António, v'zinho de Silves, qu' agora já sê qu' é uma pessoa de munto saber, conhecida e estimada p'r tôd's. E isso até se vê logo no sê' Local & Blogal. Olhe, inda nã encontrí o Dr. Ventura, mái a D. Maria Laura mandô-me um email e ê cá respondi-l'e.

Ana Pinto, mal empregado nã saber se tem blog ó não... Mái se nã tem havera de ter. Uma pessoa tã emprensada com a terra adonde narceu e sabendo o que sabe, era bom que t'vesse e d'zesse de suas r'zõs. Vomecêa sabe escrever tã bem qu' ê, q'ondo lêo os sês comentáiros, até se me põe aqui um nó nas guélas... A ch'miné da Quinta de S. Sebastião f'cô lá, f'cô. Mái, um destes dias, ê logo l' amostro em que estado ela 'tá...

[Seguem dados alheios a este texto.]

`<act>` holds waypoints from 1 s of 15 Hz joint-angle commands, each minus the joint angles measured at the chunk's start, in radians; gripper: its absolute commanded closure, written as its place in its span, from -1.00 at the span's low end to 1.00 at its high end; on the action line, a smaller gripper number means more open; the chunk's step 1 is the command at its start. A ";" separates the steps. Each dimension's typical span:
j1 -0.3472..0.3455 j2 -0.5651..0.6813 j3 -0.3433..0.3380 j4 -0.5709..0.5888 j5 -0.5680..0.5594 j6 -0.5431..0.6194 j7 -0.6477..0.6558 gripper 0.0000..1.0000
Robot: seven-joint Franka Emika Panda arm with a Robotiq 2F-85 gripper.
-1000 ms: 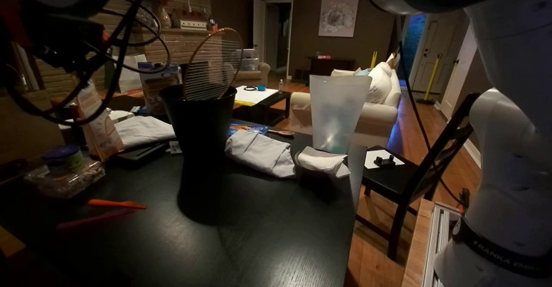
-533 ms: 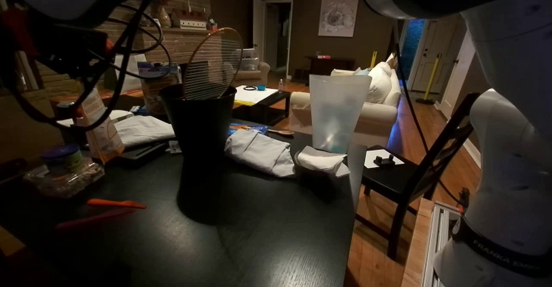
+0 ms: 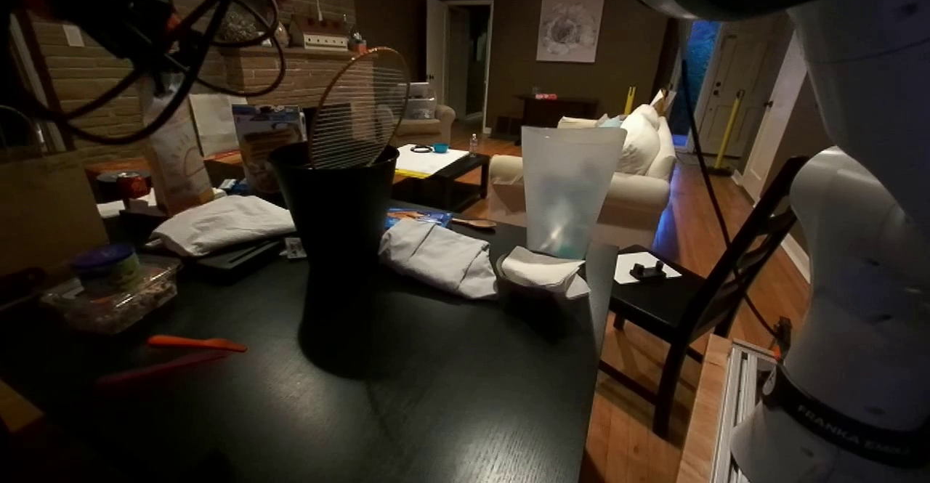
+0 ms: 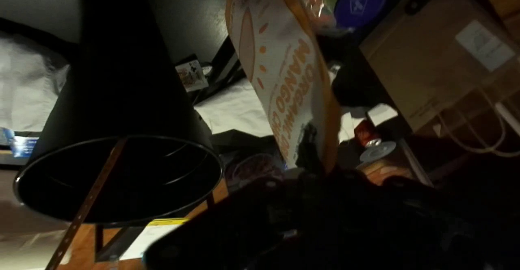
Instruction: Put the pack in the container
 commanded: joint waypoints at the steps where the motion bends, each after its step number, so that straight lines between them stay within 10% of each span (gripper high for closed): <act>1: 0.063 -0.113 -0.072 -0.044 -0.066 -0.053 0.178 0.99; 9: 0.259 -0.419 -0.228 -0.123 -0.375 -0.357 0.473 0.99; 15: 0.241 -0.411 -0.238 -0.094 -0.367 -0.403 0.467 0.99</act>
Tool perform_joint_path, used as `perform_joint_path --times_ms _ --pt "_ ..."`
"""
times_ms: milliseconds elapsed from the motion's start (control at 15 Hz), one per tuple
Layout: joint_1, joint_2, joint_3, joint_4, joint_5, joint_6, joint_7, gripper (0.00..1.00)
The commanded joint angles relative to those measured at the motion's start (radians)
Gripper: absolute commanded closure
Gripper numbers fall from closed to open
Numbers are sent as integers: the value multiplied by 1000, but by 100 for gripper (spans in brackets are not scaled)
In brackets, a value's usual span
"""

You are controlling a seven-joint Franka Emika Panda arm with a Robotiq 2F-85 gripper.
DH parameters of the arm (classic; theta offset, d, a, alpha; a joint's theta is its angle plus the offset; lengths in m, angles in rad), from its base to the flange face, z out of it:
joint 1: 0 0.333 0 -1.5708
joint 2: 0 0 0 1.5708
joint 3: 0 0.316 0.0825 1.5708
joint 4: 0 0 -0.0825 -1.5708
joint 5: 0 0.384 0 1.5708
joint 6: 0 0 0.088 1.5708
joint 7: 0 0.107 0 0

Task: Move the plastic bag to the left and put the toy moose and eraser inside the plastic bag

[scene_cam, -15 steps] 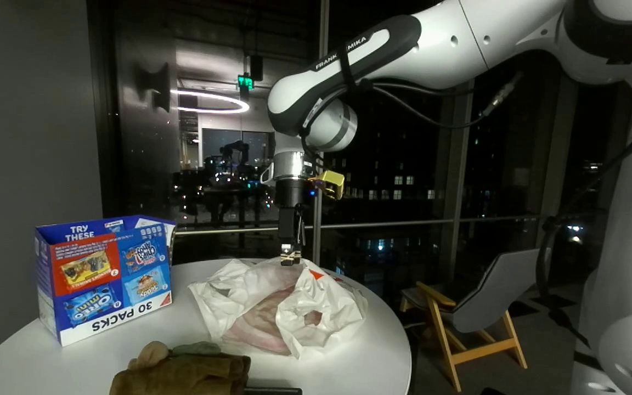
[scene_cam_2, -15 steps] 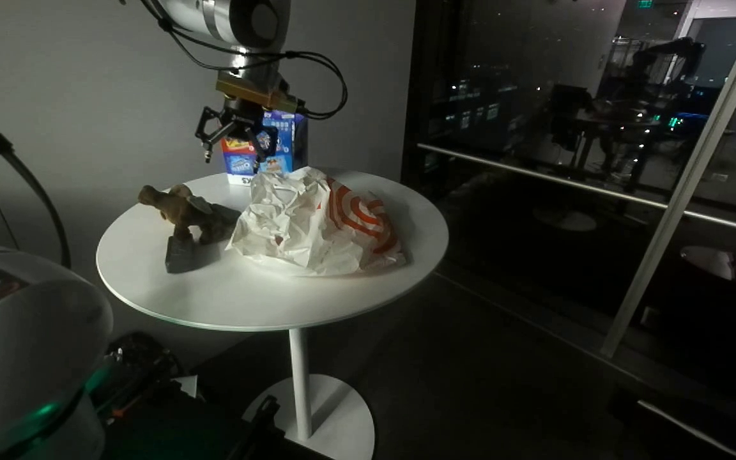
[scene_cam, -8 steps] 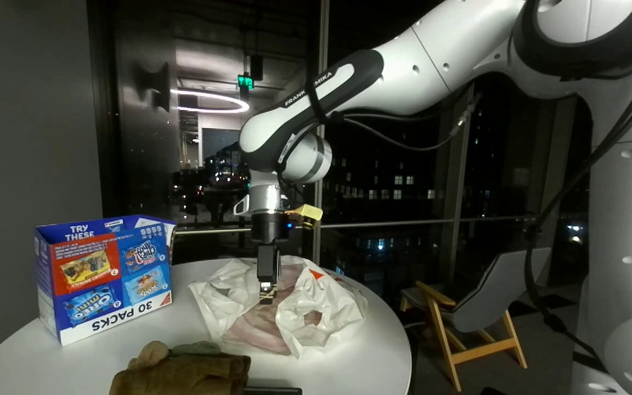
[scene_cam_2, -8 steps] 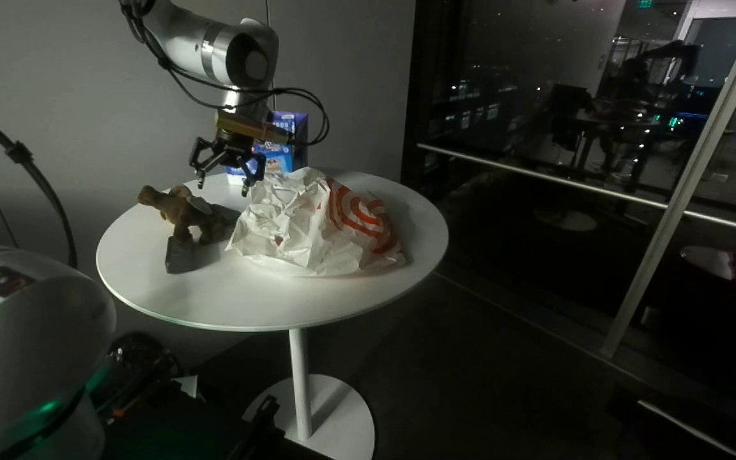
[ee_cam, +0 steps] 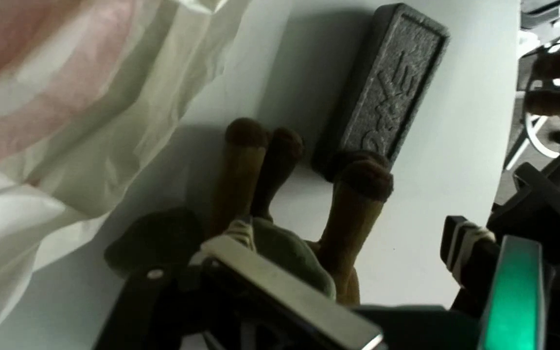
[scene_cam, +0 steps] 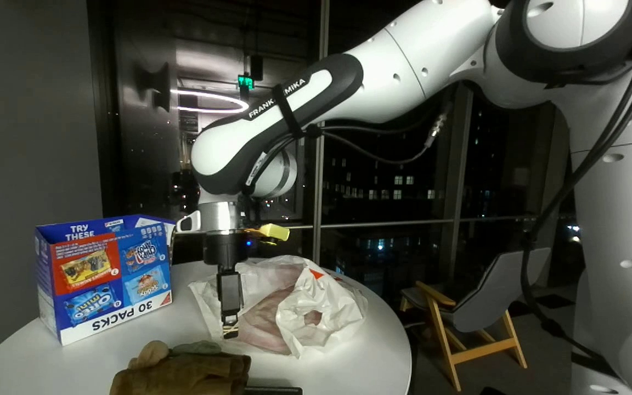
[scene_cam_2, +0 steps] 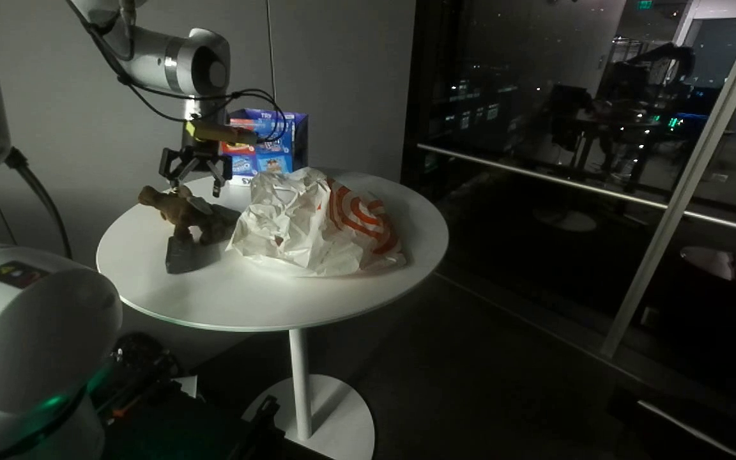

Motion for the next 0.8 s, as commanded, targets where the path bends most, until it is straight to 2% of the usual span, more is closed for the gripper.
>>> perform_joint_path --times_ms 0,333,733 --pt "30 63 18 58 -115 78 24 0" --pt "32 154 43 111 -113 114 -7 0" --pt "31 253 56 171 -102 79 20 0"
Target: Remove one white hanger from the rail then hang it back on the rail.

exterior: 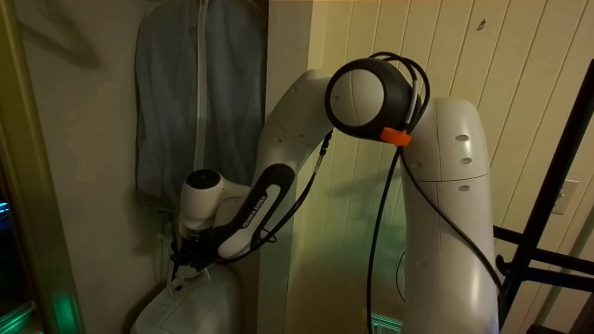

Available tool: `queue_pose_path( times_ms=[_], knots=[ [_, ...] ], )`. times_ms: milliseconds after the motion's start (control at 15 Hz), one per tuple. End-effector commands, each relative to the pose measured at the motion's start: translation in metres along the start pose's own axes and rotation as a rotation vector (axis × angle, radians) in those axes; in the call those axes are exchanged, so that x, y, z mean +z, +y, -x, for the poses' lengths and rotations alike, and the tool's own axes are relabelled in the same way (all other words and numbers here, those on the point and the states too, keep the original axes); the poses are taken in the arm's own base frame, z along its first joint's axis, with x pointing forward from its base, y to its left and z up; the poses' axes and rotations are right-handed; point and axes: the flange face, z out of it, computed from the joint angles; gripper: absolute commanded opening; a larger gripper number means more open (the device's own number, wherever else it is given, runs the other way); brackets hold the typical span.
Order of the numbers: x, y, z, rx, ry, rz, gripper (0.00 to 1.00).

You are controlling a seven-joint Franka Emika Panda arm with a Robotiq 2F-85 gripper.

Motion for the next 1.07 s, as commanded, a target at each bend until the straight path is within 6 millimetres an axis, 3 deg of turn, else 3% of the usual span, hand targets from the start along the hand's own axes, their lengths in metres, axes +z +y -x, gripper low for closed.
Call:
queue_pose_path(
  times_ms=[0,1000],
  knots=[
    [0.0006,0.0016,0.0004,0.028,0.008,-0.020,0.01],
    [0.0095,0.0008,0.0050,0.026,0.001,-0.020,0.01]
  ],
)
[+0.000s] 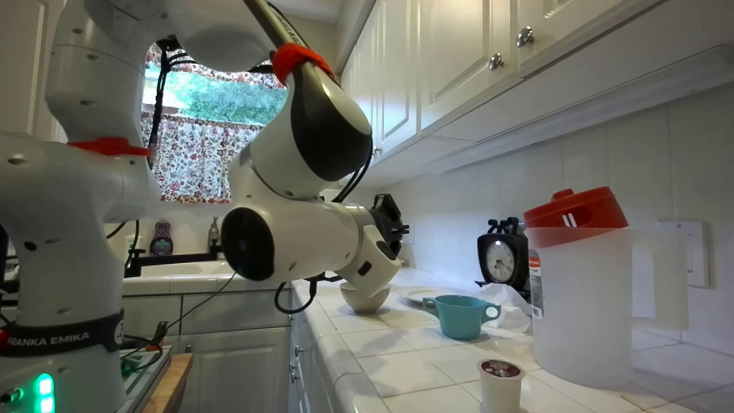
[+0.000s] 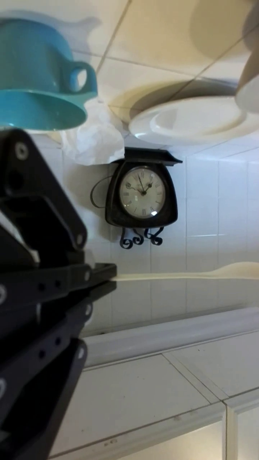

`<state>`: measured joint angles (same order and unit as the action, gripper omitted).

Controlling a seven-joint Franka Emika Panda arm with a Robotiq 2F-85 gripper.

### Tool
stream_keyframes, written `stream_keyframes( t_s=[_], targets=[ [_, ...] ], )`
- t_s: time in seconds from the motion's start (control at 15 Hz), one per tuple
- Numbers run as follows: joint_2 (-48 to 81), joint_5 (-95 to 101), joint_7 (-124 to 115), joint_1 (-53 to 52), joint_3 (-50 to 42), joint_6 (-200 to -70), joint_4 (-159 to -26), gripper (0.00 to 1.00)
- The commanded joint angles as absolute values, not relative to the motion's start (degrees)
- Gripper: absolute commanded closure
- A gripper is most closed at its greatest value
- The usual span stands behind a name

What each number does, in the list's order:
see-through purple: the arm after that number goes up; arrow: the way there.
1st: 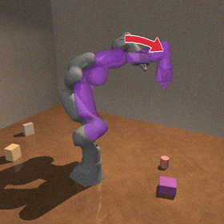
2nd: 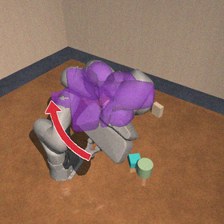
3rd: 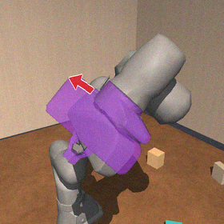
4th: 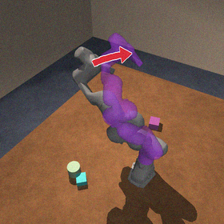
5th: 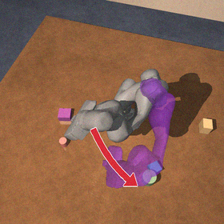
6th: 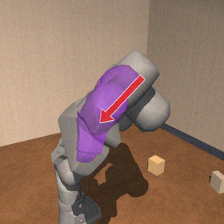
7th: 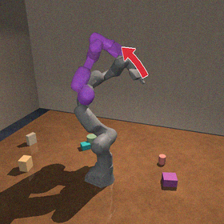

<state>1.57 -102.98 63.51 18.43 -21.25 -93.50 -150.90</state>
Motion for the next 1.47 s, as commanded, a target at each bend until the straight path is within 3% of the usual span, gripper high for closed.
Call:
stream_keyframes(
  t_s=[0.0, 0.6, 1.4],
  targets=[
    [-1.81, -103.42, 60.45, 18.68, -20.72, -100.31, -152.8, 0.99],
    [-7.93, -109.05, 64.72, 19.02, -19.11, -112.37, -156.04, 0.99],
    [-8.61, -110.47, 77.54, 23.24, -21.37, -110.17, -155.85, 0.99]
  ],
)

Cris, que gosta tanto da nossa terra e, calhando, conhêce-me. Já o méme nã se dá com-migo que só p'r esse nome nã dô lá chigado. Nunca l'e dôia as mãs de trazer as sus filhas cá p'a Monchique. Q'ondo serem grandes, elas hõ-de-se pelar p'r esta serra.

Rosmaninho, v'zinha de Silves, que tem dôs blogs do mái bonito que há, com muntos e lindos retratos e modas ô consoante. Há versos qu' ela lá põe qu' até me dêxam em pele de galinha...

Carlos Quintas, que sabe falar bem com-m' à gente e era bom que d'zesse mái umas coisécas.

Carlos Mariano, do ôtr' lado do mar - sará lá p' à América ó quem? - tamém sast'fêto de ler coisas de cá.

Alberto Sequeira, o homem que gosta d' andar p'las serras e dêxar presentes p'a ôtros terem qu' encontrar, sem l'e d'zer bem adond' é que 'tão. Já descobriu aqueles lugares tôd's na serra p' ô sê' geocaching?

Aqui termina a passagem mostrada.